__Your instructions__.
Once the line with "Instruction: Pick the" is found in the entries below, print it and each following line exactly, stopping after the line with "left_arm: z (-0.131"; print nothing else.

============

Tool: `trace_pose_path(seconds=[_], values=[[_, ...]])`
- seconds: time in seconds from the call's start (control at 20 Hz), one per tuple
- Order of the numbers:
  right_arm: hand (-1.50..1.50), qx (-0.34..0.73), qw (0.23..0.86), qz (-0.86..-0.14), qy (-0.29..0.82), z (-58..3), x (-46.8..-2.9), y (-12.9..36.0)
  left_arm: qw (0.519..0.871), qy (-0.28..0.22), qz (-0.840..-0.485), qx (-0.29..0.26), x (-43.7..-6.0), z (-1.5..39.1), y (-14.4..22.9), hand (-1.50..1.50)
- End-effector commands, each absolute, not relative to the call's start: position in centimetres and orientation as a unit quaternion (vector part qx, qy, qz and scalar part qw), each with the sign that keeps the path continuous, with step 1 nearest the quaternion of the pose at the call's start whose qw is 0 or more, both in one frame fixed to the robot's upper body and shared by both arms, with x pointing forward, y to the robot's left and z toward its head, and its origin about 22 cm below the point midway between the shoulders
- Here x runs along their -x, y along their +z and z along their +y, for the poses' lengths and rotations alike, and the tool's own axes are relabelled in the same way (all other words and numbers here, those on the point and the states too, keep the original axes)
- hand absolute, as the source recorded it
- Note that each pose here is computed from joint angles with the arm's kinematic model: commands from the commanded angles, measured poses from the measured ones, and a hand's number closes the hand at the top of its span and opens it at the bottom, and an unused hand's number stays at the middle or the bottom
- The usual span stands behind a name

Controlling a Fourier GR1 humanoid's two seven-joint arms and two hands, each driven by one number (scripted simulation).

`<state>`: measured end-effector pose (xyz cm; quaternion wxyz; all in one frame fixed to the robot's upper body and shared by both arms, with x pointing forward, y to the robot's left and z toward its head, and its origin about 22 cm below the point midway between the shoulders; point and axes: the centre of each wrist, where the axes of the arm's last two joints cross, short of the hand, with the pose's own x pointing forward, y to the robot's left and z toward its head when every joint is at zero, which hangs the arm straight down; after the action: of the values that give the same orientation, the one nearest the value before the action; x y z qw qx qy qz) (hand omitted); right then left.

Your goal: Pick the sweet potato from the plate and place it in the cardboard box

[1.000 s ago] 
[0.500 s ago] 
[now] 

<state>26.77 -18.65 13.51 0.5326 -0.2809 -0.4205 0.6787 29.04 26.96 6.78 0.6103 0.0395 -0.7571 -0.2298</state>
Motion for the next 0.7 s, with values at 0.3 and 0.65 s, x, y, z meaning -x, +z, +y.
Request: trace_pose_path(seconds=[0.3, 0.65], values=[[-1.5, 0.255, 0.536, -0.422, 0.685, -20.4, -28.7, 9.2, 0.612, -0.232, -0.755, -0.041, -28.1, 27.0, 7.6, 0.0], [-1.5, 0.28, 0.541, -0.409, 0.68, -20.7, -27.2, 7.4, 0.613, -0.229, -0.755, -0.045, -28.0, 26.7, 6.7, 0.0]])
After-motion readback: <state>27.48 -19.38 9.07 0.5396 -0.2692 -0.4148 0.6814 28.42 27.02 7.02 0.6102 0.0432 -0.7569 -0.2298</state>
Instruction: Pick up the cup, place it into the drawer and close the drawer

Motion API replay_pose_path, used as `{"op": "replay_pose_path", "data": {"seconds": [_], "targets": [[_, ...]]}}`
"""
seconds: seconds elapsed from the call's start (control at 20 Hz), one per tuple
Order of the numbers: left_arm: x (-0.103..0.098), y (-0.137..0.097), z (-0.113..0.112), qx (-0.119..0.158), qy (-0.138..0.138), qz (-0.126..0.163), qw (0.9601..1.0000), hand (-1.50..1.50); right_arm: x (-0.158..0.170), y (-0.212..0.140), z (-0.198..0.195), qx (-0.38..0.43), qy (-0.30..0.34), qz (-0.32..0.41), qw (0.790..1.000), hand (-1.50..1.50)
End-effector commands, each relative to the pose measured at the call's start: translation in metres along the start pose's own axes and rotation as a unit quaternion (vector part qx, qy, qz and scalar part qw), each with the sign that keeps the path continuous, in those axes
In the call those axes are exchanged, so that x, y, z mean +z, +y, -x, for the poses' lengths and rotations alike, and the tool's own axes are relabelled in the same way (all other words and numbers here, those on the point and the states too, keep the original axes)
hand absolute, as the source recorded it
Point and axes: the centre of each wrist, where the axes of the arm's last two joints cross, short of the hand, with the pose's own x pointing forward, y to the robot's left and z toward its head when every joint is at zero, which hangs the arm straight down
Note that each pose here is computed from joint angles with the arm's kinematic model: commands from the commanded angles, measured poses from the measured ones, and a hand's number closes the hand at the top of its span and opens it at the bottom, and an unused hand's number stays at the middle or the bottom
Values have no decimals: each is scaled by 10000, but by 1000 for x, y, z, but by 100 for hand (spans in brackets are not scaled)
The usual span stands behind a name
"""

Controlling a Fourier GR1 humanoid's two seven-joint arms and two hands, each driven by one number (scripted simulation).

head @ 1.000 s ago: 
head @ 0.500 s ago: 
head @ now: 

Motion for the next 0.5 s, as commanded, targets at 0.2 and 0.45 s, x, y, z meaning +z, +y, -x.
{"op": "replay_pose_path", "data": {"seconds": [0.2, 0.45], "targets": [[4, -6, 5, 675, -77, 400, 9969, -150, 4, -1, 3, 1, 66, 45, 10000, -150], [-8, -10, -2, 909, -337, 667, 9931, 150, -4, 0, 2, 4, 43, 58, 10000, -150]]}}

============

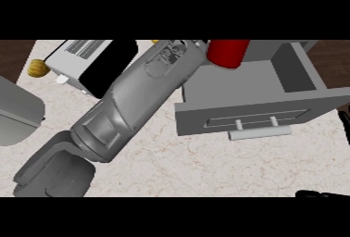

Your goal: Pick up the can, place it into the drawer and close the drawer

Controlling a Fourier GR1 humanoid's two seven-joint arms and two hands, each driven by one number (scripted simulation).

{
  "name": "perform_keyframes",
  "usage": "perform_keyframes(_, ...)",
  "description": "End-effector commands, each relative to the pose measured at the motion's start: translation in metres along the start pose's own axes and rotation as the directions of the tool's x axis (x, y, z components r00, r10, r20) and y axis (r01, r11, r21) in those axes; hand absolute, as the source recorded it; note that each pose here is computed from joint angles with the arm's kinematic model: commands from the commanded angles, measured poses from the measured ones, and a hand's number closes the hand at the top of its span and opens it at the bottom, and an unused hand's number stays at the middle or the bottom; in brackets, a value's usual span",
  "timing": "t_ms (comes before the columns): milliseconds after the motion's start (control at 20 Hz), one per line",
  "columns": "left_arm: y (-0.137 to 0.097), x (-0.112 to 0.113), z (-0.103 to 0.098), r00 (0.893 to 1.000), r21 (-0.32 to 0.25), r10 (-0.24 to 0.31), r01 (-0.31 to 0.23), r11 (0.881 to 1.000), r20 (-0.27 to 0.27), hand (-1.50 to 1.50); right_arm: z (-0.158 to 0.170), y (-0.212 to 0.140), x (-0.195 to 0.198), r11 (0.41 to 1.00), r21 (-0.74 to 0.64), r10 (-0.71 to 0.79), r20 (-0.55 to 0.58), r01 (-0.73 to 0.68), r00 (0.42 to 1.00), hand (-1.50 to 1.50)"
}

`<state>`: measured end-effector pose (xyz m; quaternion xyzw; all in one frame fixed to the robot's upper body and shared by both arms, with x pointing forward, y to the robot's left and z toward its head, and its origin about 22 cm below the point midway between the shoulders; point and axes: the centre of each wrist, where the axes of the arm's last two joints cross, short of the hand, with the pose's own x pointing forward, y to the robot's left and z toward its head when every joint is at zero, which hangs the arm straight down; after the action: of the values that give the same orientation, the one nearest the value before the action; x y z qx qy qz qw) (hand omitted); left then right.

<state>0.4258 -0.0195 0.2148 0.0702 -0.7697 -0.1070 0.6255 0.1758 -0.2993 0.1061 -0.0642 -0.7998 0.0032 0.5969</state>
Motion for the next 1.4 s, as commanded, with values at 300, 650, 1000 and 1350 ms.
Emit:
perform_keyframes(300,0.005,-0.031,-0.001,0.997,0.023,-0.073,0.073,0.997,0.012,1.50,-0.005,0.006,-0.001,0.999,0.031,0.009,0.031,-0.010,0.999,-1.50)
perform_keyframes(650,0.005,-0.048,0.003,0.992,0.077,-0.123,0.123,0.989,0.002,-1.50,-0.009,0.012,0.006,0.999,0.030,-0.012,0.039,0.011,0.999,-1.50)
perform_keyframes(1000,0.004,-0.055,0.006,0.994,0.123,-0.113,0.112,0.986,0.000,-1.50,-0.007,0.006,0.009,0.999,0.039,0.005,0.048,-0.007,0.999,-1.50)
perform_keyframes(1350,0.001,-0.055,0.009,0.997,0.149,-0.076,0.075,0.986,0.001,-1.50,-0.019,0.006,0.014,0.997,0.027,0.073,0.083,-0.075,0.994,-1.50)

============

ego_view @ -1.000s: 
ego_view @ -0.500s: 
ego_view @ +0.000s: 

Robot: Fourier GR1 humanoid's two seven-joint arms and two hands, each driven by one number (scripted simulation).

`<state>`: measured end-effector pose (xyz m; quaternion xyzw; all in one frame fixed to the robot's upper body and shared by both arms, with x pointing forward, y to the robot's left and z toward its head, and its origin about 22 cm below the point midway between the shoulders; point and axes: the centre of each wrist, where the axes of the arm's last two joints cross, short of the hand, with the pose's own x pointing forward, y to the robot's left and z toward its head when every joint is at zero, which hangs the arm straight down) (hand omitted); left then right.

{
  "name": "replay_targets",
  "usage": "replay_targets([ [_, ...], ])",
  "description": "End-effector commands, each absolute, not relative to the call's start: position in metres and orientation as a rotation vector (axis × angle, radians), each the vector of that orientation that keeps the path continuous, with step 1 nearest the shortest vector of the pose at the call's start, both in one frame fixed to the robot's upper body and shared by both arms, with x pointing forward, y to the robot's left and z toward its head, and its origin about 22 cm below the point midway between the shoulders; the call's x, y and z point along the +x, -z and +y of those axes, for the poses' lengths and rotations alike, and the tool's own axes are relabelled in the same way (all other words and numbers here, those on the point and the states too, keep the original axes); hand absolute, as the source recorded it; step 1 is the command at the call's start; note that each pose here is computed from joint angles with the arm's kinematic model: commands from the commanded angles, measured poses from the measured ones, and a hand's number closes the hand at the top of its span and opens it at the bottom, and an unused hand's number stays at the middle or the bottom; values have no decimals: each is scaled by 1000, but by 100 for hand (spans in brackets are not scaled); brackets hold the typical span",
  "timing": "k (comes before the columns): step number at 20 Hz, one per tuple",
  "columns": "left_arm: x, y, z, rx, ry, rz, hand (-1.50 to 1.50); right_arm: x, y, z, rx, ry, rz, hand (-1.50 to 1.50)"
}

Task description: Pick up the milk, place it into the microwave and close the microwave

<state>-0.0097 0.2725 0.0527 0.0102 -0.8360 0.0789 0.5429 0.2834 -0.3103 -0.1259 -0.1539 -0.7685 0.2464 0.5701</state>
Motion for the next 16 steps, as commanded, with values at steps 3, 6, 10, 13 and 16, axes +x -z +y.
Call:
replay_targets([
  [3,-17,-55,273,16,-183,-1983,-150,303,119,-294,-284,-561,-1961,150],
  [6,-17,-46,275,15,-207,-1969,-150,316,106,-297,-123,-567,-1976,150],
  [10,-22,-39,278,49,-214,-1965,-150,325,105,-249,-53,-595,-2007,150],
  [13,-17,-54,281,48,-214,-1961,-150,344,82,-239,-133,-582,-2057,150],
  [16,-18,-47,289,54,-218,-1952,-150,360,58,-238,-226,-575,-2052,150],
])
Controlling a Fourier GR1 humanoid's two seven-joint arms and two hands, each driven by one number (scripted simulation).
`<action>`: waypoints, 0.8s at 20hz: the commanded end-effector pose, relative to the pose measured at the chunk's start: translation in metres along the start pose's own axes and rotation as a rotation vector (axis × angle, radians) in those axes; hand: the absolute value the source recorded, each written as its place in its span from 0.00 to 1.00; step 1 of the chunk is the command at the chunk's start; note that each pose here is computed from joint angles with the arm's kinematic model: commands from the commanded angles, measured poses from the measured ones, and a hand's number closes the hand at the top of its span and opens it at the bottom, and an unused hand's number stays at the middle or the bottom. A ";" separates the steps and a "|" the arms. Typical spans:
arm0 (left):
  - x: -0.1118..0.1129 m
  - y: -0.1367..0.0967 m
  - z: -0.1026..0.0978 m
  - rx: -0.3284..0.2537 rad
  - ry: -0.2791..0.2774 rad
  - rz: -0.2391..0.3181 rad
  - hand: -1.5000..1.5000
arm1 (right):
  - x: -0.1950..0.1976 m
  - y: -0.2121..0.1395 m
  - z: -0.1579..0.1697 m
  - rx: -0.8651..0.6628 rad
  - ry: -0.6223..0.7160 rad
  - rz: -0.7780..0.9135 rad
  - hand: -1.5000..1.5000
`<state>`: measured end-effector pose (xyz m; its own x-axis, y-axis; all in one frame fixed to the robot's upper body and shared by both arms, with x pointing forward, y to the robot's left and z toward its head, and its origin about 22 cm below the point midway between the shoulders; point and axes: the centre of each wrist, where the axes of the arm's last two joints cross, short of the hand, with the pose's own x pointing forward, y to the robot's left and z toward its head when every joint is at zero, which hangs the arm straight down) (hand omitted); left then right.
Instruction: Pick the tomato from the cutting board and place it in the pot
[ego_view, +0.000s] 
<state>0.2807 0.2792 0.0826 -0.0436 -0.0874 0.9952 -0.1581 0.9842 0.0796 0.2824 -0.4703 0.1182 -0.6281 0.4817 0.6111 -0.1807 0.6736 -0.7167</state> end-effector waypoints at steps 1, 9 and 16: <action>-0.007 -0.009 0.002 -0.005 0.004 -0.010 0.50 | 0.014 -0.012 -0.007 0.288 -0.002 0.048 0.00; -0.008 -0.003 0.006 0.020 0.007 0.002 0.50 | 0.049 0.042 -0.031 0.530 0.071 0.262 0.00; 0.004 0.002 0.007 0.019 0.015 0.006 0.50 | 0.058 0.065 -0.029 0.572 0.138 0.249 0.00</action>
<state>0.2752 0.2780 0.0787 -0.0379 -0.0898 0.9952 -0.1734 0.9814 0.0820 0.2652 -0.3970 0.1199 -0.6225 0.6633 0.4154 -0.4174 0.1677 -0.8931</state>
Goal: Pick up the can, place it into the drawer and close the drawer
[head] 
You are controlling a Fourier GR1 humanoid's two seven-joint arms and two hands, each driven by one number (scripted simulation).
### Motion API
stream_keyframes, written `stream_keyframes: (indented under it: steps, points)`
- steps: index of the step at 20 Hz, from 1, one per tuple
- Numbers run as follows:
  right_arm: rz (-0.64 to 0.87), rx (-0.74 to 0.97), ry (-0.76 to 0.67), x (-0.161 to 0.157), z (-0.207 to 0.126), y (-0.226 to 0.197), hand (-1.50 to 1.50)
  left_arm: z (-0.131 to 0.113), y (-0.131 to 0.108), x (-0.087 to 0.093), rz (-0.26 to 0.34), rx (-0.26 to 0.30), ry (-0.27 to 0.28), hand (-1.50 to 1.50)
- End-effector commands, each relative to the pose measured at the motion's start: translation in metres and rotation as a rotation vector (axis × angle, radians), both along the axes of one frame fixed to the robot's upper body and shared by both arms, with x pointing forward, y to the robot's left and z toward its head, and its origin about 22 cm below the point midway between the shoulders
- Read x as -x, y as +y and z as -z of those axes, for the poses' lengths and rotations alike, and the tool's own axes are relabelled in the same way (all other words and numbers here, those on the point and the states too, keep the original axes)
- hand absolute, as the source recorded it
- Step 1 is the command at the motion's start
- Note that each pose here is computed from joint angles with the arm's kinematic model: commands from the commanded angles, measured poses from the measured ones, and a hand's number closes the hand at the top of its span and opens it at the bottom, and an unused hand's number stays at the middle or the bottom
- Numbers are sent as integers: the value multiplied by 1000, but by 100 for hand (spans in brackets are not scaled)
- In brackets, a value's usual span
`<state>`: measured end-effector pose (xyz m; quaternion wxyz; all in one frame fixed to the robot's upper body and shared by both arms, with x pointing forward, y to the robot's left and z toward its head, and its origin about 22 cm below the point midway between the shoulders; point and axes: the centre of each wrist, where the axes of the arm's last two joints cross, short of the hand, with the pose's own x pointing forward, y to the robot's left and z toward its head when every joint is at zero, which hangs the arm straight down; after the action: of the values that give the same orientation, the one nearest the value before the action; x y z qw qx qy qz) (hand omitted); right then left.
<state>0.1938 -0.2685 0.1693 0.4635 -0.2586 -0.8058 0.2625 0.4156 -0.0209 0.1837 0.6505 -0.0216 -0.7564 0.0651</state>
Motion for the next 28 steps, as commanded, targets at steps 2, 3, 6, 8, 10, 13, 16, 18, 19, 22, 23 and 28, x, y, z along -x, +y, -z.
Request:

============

__Exercise answer__.
Instruction: Pick the tomato from the cutting board and place it in the pot
[ego_view, +0.000s] 
<state>0.2807 0.2792 0.0826 -0.0436 -0.0874 0.9952 -0.1581 0.9842 0.0796 0.2824 -0.4703 0.1182 -0.6281 0.4817 0.6111 -0.1807 0.6736 -0.7167</state> end-effector waypoints at steps 1, 9 and 16: <action>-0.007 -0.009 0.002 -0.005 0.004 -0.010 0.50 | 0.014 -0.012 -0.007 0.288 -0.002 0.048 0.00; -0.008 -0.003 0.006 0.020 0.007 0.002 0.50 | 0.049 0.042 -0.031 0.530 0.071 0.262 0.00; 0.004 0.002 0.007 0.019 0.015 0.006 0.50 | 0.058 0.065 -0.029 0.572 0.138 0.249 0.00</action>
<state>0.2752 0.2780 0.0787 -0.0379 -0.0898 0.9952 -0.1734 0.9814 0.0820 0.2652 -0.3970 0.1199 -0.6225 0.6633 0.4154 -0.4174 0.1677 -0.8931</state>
Goal: Pick up the can, place it into the drawer and close the drawer
[head] 
You are controlling a Fourier GR1 humanoid's two seven-joint arms and two hands, each driven by one number (scripted simulation).
### Motion API
stream_keyframes, written `stream_keyframes: (indented under it: steps, points)`
- steps: index of the step at 20 Hz, from 1, one per tuple
- Numbers run as follows:
  right_arm: rz (-0.64 to 0.87), rx (-0.74 to 0.97), ry (-0.76 to 0.67), x (-0.161 to 0.157), z (-0.207 to 0.126), y (-0.226 to 0.197), hand (-1.50 to 1.50)
  left_arm: z (-0.131 to 0.113), y (-0.131 to 0.108), x (-0.087 to 0.093), rz (-0.26 to 0.34), rx (-0.26 to 0.30), ry (-0.27 to 0.28), hand (-1.50 to 1.50)

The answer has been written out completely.